Game 1 was vintage Blue Jays, chaotic, a little ugly in stretches, but ultimately a 9-7 extra-innings victory in the 10th when Vladimir Guerrero Jr. doubled home the go-ahead run. Game 2 was the opposite. Dylan Cease was magnificent, swirling six strikeouts in six innings, and yet it ended in a no-decision.
Two swinging bunts, a bobbled play at home plate by Brandon Valenzuela, and a William Contreras single were all it took for Milwaukee to walk away with a 2-1 win. Now it’s a rubber match, and the stakes feel bigger than a three-game series in April probably should.

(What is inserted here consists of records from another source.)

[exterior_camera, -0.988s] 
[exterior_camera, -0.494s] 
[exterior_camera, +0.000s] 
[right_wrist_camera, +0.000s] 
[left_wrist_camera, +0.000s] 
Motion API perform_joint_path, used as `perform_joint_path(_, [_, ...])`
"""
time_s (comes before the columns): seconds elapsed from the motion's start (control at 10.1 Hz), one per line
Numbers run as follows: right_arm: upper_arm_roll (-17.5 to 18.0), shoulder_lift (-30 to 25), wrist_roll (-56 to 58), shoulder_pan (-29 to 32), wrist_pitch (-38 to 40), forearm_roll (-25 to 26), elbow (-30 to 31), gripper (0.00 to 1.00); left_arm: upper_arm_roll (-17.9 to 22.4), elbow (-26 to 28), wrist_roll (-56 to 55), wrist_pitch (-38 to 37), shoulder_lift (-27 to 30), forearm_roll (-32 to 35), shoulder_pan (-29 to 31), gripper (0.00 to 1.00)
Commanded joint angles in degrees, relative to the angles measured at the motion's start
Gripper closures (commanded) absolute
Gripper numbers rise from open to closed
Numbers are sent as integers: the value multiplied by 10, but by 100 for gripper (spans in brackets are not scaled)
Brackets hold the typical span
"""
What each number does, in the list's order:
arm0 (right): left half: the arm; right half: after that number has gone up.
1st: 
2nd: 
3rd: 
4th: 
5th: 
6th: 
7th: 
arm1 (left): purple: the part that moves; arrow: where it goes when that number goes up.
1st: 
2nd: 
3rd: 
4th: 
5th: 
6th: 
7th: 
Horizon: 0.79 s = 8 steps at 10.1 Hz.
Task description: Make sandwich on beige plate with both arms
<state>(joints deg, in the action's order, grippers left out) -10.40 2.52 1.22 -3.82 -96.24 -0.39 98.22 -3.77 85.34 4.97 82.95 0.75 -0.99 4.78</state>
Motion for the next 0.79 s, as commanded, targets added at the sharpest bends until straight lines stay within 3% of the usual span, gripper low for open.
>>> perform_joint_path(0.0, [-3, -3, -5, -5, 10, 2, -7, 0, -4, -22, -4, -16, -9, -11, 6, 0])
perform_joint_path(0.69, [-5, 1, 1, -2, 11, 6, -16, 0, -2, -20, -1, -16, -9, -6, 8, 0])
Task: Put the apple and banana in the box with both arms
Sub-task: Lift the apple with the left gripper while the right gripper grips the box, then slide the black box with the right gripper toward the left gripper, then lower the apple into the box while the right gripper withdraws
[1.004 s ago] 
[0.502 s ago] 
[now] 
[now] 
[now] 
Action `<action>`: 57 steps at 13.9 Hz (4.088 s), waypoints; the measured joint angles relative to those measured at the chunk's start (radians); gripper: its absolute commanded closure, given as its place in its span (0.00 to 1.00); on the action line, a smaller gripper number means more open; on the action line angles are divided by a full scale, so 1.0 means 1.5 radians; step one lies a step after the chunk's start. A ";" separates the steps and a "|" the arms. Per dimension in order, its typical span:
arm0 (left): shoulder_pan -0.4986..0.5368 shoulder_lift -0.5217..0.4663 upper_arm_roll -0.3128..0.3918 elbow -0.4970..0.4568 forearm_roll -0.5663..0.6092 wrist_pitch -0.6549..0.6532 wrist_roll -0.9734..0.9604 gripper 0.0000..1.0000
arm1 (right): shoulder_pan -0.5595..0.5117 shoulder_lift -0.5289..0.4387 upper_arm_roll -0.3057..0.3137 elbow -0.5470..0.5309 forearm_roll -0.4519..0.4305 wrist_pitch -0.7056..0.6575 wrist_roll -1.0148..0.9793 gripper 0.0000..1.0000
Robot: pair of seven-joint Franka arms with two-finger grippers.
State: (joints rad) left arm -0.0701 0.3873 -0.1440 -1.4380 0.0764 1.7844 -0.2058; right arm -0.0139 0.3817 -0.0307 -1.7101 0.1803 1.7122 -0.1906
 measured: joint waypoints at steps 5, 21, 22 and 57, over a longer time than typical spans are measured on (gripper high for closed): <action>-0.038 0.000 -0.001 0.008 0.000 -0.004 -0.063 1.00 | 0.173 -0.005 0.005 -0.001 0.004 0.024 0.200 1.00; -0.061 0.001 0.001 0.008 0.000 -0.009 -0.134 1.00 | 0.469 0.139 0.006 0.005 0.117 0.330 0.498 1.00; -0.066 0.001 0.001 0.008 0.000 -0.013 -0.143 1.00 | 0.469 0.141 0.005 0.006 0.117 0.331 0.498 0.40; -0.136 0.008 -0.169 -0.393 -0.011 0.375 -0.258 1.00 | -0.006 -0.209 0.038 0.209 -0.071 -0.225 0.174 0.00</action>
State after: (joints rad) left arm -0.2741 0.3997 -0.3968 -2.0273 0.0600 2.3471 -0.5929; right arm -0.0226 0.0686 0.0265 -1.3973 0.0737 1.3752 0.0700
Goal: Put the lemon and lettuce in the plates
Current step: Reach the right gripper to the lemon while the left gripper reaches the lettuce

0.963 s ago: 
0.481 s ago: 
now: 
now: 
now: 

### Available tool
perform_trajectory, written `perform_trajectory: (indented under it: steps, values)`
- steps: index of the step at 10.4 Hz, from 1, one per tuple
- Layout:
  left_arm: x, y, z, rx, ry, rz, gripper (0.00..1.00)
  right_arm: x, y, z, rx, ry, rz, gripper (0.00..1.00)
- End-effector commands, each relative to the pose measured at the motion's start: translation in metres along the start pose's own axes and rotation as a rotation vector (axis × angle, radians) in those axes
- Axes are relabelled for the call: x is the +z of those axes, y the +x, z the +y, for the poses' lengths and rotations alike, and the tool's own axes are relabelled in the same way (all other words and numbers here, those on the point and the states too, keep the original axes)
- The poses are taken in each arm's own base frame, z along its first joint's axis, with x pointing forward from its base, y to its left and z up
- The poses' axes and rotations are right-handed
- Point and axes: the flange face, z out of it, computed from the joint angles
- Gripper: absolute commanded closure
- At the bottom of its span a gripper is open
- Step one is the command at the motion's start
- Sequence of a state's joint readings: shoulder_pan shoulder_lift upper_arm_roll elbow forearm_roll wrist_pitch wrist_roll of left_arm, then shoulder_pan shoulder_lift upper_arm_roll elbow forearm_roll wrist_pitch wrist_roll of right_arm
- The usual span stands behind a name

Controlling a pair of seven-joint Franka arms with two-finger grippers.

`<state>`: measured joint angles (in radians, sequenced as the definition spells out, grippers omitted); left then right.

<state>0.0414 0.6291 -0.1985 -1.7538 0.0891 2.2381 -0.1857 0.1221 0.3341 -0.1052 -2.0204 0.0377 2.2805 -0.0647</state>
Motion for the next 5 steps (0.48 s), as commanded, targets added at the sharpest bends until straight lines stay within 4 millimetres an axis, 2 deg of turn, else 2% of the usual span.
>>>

The Blue Jays head into this afternoon sitting at 7-10, ranking in the bottom half of MLB in runs scored and home runs.  Their bats have been the story, not Dylan Cease’s 13.5% walk rate, or Tyler Rogers’ bad luck with grounders, but the inability to string anything together. They managed just one run off Chad Patrick on Wednesday despite making plenty of contact, and mustered just a first-inning run and five hits against the Brewers’ pitching staff combined.
The good news? Today’s matchup is an opportunity for redemption.
Patrick Corbin gets the ball for the Blue Jays today after he signed a one-year, $1 million contract with the Toronto Blue Jays on April 3, and frankly, he’s here because the Blue Jays have essentially run out of options, with Trey Yesavage, José Berríos, Shane Bieber, and Cody Ponce all sidelined. He was never a part of this rotation’s original plans, and everyone knows that.
In his Blue Jays debut against the Twins, Corbin allowed four runs and six hits, including two home runs, over four innings. It wasn’t what he or the Blue Jays had been hoping for in the truest sense. However, the offence bailed him out in a 10-4 win. Last season with the Rangers, Corbin made 30 starts, logging 155.1 innings with a 4.40 ERA, a 19.8% strikeout rate, and a 7.7% walk rate, his best work since 2019. The hope is he can approximate that version here and give the Jays at least five innings of competitive ball to keep the Blue Jays in the game late.
Though there is one concern worth flagging: since 2019, Corbin has allowed 179 home runs in 202 games. The Brewers have some dangerous right-handed bats, and Gary Sánchez in particular is a player to watch. Sánchez is 4-for-11 with a double, a home run, and four RBIs against Corbin in his career. With the righty slugging to a 1.128 OPS in the early going, that’s not a matchup the Jays coaching staff will feel great about.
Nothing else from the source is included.